INSTRUCTIONS FOR THE TASK: Each line of the data below that carries the word "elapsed" needs to be copied.

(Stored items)
============================================================
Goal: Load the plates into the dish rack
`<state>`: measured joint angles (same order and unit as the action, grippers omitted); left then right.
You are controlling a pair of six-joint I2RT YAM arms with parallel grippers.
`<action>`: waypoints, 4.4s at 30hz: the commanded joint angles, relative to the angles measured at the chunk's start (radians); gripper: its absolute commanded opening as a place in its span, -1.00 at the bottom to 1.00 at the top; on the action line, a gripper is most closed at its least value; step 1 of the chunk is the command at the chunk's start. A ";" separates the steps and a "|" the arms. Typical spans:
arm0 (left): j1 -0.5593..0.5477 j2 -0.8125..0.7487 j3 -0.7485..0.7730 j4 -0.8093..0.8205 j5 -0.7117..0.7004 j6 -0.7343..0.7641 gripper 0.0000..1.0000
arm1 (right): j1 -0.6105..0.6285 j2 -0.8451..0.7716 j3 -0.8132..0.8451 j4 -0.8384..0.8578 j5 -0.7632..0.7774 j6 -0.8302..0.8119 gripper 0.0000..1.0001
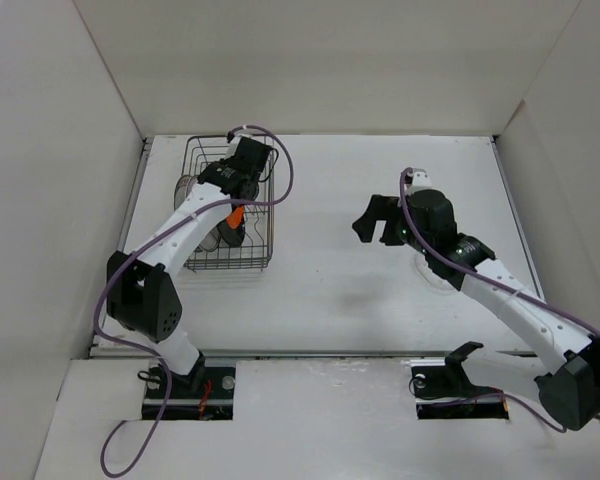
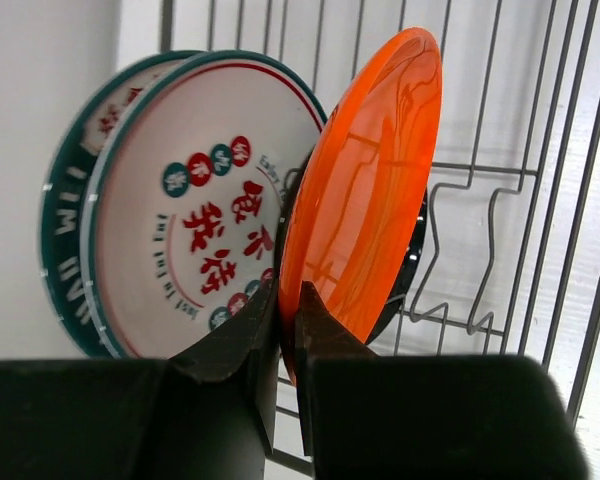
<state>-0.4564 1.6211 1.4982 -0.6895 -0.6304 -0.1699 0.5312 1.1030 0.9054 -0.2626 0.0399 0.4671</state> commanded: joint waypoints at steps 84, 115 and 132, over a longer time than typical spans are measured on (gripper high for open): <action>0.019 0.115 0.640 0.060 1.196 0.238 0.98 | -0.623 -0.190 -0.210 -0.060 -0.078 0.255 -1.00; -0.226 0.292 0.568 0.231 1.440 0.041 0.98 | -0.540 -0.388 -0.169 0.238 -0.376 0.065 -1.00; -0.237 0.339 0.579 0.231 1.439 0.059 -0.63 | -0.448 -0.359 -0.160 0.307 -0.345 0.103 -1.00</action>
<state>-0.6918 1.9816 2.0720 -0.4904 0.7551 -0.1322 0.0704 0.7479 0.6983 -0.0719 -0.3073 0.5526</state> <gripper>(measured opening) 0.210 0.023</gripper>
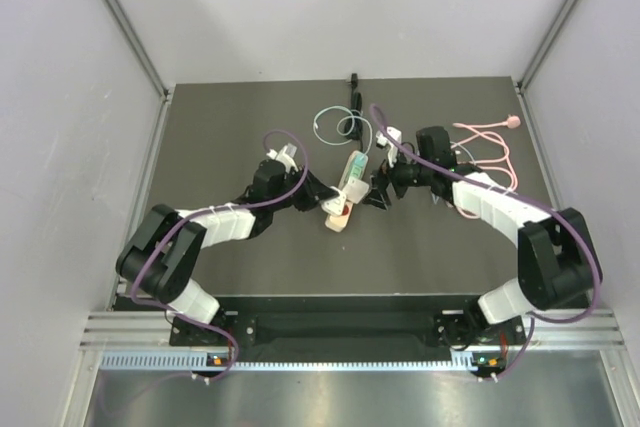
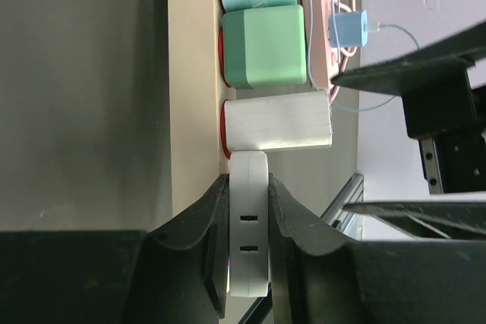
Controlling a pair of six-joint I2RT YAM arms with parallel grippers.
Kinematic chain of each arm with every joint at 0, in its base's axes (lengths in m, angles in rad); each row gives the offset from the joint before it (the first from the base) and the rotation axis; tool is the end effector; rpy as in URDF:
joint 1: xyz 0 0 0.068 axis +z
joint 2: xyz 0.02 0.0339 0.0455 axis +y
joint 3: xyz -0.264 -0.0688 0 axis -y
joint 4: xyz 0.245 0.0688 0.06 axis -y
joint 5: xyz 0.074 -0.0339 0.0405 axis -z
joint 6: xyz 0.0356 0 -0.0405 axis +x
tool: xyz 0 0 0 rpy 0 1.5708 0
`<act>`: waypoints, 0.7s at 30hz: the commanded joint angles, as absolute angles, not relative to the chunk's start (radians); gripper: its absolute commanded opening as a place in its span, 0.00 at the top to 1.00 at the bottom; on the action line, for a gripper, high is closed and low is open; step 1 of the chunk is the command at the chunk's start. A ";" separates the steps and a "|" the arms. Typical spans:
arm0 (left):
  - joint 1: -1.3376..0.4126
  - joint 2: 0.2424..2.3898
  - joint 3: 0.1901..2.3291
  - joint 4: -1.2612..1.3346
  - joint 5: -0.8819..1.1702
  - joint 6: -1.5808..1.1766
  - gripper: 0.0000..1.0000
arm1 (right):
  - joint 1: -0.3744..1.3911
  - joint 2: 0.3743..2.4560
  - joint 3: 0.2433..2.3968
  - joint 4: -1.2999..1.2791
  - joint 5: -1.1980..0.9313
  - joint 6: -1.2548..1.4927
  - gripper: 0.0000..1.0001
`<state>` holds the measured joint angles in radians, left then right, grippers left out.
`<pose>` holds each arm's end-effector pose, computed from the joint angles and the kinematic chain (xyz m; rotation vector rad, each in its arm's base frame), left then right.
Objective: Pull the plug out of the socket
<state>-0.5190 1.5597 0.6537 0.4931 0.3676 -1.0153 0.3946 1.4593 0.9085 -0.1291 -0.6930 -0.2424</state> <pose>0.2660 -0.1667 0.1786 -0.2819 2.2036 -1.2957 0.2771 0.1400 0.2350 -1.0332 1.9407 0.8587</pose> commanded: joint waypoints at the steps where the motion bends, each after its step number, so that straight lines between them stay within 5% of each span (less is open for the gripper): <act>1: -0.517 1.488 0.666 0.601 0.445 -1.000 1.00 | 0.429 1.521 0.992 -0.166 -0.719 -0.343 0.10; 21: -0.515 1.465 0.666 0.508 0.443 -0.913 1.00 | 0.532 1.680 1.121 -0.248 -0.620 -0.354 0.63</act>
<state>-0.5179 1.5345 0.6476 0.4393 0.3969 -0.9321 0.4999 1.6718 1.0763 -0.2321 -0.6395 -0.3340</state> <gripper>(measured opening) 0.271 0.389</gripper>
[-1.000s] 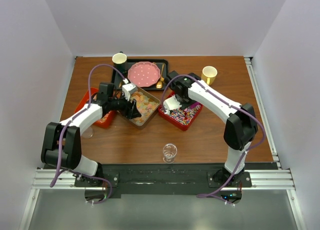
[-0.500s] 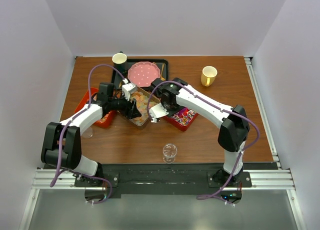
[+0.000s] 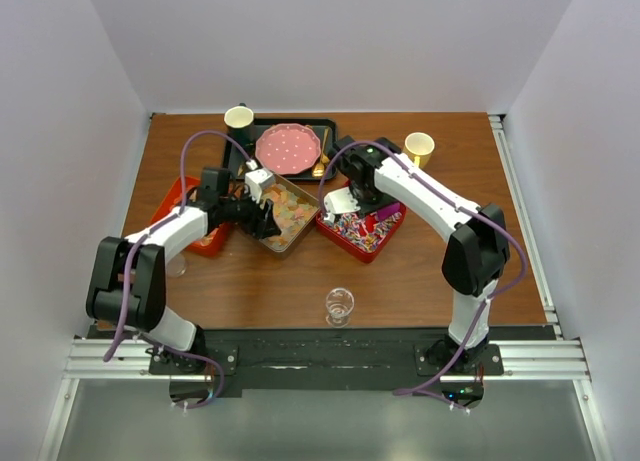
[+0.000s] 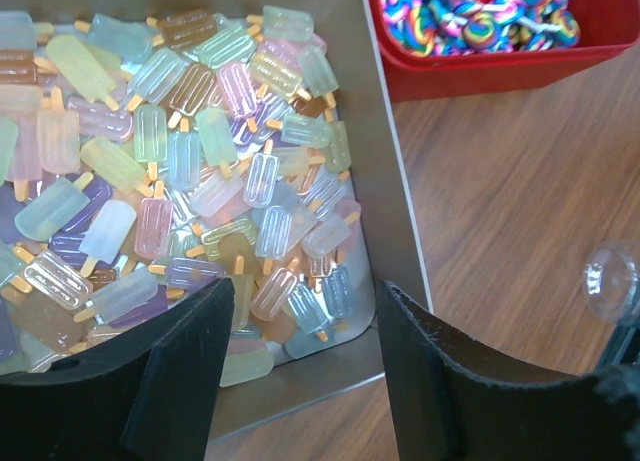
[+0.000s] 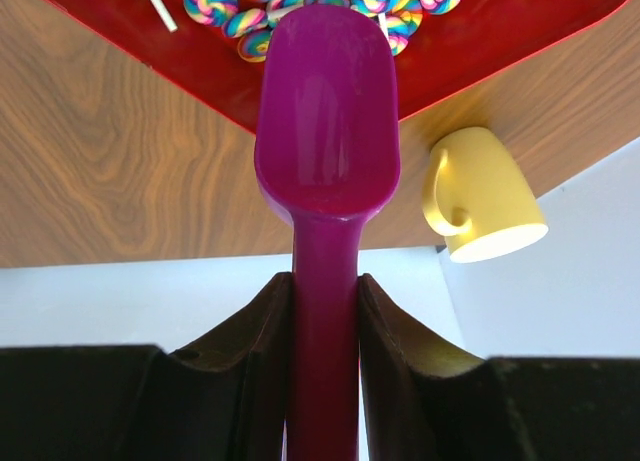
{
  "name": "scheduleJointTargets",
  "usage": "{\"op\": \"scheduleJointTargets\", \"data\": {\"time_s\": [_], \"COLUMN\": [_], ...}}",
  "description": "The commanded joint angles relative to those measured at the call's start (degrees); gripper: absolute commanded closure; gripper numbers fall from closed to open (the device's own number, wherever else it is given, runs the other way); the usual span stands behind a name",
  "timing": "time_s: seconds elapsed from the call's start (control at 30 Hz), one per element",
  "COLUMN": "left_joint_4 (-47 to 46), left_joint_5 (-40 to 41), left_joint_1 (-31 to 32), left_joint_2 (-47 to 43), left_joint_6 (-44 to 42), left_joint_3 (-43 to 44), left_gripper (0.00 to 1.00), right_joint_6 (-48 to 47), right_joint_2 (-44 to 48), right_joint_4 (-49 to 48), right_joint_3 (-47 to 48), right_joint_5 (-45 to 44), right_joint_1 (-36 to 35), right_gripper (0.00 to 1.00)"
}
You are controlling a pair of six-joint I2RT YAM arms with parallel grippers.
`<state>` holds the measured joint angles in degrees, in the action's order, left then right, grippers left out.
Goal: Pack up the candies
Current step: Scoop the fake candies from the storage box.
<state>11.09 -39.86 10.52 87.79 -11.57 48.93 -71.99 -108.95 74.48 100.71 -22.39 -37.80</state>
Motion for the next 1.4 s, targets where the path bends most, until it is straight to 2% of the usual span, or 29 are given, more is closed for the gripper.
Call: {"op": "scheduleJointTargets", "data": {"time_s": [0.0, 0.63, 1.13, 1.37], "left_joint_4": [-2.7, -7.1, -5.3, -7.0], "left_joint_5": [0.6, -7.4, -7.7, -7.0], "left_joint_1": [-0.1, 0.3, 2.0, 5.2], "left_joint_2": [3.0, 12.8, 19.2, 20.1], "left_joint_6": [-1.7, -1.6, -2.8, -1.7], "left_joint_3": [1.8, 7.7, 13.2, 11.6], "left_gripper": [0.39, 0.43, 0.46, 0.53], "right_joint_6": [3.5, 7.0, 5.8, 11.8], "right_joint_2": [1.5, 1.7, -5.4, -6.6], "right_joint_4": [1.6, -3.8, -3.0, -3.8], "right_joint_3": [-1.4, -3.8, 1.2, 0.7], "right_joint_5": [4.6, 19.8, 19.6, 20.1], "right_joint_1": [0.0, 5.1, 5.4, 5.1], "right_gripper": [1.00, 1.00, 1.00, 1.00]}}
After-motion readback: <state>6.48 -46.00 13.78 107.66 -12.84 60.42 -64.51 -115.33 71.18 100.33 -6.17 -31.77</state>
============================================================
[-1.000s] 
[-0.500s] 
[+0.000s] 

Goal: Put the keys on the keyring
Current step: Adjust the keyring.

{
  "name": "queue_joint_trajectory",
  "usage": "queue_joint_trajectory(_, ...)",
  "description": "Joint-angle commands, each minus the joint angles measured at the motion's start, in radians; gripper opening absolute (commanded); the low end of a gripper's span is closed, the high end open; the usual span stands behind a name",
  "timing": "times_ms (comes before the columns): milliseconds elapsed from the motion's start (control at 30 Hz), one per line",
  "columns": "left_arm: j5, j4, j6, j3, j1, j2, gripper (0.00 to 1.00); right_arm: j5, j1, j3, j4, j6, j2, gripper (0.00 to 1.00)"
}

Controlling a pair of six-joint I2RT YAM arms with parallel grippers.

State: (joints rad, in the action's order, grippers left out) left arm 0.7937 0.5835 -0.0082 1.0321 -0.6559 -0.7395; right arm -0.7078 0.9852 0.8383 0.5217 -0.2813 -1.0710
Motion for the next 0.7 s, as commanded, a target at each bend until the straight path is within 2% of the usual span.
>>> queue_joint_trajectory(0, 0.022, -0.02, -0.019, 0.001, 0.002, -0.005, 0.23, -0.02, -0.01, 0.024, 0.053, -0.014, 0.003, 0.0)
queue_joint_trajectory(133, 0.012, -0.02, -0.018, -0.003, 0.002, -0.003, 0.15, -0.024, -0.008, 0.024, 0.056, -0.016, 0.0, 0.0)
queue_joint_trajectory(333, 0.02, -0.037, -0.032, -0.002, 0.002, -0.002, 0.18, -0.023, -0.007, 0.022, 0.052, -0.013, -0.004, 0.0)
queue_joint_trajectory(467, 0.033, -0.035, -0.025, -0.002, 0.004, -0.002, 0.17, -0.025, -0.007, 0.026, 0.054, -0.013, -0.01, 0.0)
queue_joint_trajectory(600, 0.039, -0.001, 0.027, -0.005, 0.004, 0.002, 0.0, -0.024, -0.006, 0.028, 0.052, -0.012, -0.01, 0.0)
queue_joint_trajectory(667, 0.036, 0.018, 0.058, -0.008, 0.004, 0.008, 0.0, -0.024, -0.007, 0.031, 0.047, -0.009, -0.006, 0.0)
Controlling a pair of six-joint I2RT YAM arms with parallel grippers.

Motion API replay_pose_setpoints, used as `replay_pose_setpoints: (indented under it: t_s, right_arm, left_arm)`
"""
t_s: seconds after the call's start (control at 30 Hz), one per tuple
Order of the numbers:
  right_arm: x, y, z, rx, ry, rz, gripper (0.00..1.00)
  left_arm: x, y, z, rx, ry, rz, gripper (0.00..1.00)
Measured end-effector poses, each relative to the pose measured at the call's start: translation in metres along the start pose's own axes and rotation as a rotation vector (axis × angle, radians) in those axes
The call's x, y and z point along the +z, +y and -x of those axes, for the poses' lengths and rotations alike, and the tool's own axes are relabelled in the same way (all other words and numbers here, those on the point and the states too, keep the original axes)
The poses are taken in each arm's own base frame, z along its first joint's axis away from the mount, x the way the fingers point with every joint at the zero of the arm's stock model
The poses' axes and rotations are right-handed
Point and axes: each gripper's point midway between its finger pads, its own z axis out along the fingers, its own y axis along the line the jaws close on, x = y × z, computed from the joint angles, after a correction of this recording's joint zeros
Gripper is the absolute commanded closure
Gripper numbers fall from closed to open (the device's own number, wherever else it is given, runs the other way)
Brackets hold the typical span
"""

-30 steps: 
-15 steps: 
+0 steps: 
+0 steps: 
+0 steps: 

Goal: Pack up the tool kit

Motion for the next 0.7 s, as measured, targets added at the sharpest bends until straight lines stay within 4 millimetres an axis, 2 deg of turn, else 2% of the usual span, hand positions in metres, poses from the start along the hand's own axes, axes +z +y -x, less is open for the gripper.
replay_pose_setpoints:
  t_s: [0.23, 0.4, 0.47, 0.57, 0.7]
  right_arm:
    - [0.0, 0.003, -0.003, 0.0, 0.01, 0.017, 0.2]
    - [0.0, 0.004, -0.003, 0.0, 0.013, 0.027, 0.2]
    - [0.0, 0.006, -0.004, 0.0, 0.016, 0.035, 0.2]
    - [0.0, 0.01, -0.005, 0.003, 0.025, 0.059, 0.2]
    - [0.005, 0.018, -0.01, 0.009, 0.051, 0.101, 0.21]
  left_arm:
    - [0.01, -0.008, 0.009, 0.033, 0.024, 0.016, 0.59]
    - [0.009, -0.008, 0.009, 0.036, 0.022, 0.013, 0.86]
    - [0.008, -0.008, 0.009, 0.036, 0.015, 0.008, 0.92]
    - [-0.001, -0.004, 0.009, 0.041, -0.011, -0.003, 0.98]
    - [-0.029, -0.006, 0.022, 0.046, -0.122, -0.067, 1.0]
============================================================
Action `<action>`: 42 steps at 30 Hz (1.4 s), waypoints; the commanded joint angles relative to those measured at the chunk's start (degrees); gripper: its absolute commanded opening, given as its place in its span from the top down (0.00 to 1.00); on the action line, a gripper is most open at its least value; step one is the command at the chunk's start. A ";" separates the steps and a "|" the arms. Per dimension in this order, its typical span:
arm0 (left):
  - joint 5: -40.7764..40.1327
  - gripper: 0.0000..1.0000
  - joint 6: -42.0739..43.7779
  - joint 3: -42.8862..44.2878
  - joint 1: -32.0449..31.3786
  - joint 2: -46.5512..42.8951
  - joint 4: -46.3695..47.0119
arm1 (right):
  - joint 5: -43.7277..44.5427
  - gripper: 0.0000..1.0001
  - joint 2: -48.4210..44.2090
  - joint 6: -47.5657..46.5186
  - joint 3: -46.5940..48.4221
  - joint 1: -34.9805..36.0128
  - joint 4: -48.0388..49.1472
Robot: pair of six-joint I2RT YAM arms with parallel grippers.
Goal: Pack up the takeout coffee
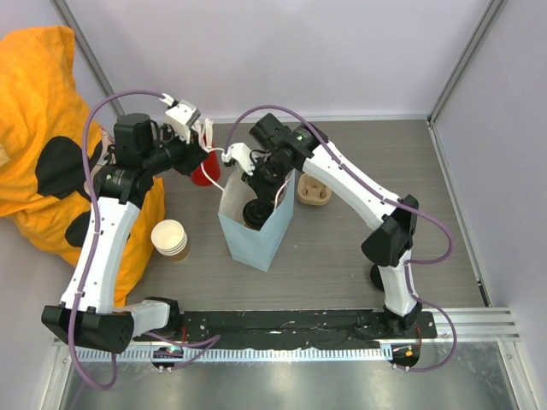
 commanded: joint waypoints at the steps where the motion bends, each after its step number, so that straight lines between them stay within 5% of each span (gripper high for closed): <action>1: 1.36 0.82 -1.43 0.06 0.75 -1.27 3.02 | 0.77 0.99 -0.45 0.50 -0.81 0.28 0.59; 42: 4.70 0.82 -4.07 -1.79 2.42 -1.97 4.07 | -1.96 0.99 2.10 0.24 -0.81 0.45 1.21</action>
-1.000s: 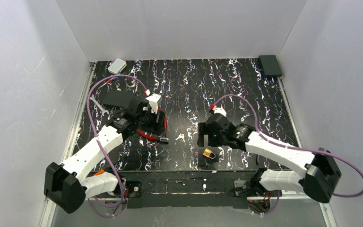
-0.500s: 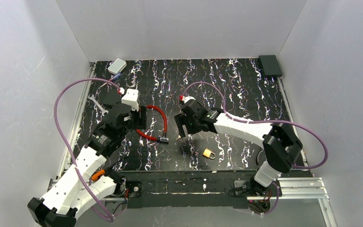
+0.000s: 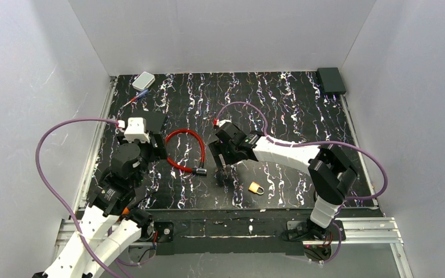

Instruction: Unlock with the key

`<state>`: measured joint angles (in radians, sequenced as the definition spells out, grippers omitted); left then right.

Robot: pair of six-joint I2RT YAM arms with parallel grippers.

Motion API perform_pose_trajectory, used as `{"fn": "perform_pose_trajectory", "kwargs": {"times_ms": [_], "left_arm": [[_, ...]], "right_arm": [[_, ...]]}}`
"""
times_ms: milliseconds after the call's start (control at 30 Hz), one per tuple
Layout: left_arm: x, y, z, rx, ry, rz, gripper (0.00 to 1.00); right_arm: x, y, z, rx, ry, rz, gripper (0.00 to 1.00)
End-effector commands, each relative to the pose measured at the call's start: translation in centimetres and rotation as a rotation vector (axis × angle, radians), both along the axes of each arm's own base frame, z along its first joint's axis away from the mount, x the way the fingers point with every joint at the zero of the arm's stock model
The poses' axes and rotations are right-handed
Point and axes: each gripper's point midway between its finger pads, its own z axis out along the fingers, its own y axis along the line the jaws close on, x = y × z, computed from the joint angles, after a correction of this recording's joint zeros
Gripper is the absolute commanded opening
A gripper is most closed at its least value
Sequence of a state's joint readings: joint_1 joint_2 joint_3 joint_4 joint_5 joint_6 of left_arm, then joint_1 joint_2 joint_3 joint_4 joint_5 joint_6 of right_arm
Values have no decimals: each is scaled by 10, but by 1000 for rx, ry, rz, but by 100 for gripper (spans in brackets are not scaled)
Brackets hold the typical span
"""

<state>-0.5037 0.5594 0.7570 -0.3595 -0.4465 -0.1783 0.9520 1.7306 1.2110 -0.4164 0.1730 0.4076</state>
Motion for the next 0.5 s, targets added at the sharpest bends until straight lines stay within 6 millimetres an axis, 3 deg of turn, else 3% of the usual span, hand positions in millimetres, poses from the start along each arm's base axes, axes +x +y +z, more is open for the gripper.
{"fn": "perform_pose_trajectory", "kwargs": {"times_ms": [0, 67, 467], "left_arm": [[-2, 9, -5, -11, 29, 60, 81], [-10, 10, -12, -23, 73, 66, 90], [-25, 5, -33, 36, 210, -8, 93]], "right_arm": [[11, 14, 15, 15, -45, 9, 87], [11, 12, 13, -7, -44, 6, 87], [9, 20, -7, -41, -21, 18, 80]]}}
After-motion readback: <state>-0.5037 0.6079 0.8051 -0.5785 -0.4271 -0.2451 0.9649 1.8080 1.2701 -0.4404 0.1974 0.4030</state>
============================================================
TASK ANSWER:
  "timing": "time_s: seconds elapsed from the call's start (control at 30 Hz), one per element",
  "timing": "times_ms (comes before the columns): milliseconds elapsed from the motion's start (control at 30 Hz), one per line",

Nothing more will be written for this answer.